When the sun has got its hat on, there really are fewer places we'd rather spend the day than the beaches and bays of the Pembrokeshire Coast National Park, while as dusk descends the rarefied night sky round these parts displays the twinkling stars in utmost clarity. And at Stackpole Under the Stars, a hidden idyll of a spot just outside Pembroke, campers and glampers have an unspoiled setting to relax, rejuvenate and reconnect with nature. After all, how many campsites can boast a National Park location just a stone's throw from a recognised National Nature Reserve?
While the only remaining link to the Stackpole Estate is the pair of Grade-II- listed stone gate pillars you pass through to enter the campsite, the site of the once grand Stackpole Court is just around the corner. Here, the Stackpole Estate’s landscaped grounds, now reclaimed by nature and managed by the National Trust, are abuzz with wildlife and vibrant flora and centred around the picture-perfect (not to mention, otter-residing) Bosherton Lily Ponds. It is within the grounds of the estate’s North Lodge that Stan and Laura Ridgway's welcome new addition to the Pembrokeshire camping landscape was born.
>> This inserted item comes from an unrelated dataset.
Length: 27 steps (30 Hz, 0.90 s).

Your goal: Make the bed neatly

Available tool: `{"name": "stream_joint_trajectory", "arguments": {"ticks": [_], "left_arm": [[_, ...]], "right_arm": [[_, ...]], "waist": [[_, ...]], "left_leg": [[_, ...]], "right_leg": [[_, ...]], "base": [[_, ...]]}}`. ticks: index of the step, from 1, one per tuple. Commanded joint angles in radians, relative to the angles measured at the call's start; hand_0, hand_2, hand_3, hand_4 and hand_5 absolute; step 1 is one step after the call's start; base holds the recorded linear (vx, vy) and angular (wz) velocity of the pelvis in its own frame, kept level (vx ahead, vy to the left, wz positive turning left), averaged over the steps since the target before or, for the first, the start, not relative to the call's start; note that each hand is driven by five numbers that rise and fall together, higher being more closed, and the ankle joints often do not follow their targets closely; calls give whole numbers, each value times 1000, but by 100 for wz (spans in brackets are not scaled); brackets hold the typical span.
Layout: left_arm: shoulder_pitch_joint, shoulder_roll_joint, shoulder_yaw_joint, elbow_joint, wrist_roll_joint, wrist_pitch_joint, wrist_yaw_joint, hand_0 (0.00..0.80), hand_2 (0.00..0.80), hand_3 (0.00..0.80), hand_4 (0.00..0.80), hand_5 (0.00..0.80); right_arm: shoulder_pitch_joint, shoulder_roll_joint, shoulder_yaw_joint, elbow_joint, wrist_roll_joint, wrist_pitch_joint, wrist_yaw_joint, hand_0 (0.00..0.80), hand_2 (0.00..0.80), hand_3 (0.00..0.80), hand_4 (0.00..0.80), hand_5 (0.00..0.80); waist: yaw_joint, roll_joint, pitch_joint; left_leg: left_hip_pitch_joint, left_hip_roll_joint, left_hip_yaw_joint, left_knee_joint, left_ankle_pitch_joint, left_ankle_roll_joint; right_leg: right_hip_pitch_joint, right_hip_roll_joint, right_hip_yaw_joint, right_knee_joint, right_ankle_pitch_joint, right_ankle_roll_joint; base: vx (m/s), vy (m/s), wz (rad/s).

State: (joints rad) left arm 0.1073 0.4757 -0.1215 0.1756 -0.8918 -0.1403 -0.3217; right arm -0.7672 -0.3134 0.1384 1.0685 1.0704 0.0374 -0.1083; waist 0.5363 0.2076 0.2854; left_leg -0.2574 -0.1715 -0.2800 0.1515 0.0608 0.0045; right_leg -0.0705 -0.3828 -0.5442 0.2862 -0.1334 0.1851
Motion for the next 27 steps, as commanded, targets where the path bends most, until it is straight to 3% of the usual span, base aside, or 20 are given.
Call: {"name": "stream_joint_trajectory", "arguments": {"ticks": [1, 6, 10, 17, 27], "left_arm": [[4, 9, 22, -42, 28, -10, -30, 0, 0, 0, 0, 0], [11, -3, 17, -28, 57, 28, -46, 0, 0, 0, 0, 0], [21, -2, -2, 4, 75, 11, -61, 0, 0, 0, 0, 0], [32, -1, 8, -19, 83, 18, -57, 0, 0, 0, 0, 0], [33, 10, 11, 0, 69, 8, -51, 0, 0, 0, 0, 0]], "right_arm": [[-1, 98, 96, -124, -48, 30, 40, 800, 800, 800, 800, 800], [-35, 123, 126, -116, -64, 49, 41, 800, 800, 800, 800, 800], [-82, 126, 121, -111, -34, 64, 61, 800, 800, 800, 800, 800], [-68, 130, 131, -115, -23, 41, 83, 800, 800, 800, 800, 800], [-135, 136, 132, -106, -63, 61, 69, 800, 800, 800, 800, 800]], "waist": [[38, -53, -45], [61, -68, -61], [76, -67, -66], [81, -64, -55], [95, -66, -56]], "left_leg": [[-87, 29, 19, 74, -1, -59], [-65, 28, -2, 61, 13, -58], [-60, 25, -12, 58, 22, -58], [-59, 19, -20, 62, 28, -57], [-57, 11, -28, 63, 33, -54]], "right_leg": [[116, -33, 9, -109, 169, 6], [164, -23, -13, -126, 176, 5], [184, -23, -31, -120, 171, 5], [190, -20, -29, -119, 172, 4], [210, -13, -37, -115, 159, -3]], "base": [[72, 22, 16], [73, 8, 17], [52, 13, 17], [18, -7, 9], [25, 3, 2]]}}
Offering the best of both worlds, Stackpole Under the Stars has space for five tent pitches alongside a smattering of glamping accommodation which includes hand-crafted yurts, safari tents, and a luxury pod. Keeping things small scale in this way ensures the tranquility of the hay meadow setting is not compromised and all plots are a respectful distance apart. It also means the crafty new wash-pod facilities and eco-friendly compost loo are never over-run. With acres of space, mown play areas and meandering grass pathways, kids can let their imaginations run riot here, with yet more adventures awaiting in the nearby Lodge Park Woods.
Stackpole's prime spot on the southern Pembroke peninsula means some of the region's finest beaches like Broadhaven South and the sand dunes and pine trees of Barafundle Bay are easily accessible. With the Pembrokeshire Coast Path a stone's throw away, you can really soak up the dramatic nature of the West Wales coastline. And just when you think you know this pocket of Pembrokeshire, it continues to reveal hidden treasures like the hermit's chapel, built into the side of a cliff at St Govan's Head. To get there, you'll have to traverse the 52 vertigo-inducing steps that lead down the cliff-face. Local lore (or tourist board propaganda as some have suggested) has it that the number is never the same on the way back up. Either way, we're sure you'll settle that argument back at camp over the nightly ritual of marshmallow-toasting over the flickering flames of the campfire.
'Dreamy Days and Starry Nights' runs the Stackpole Under the Stars tagline and we think that sums things up pretty nicely.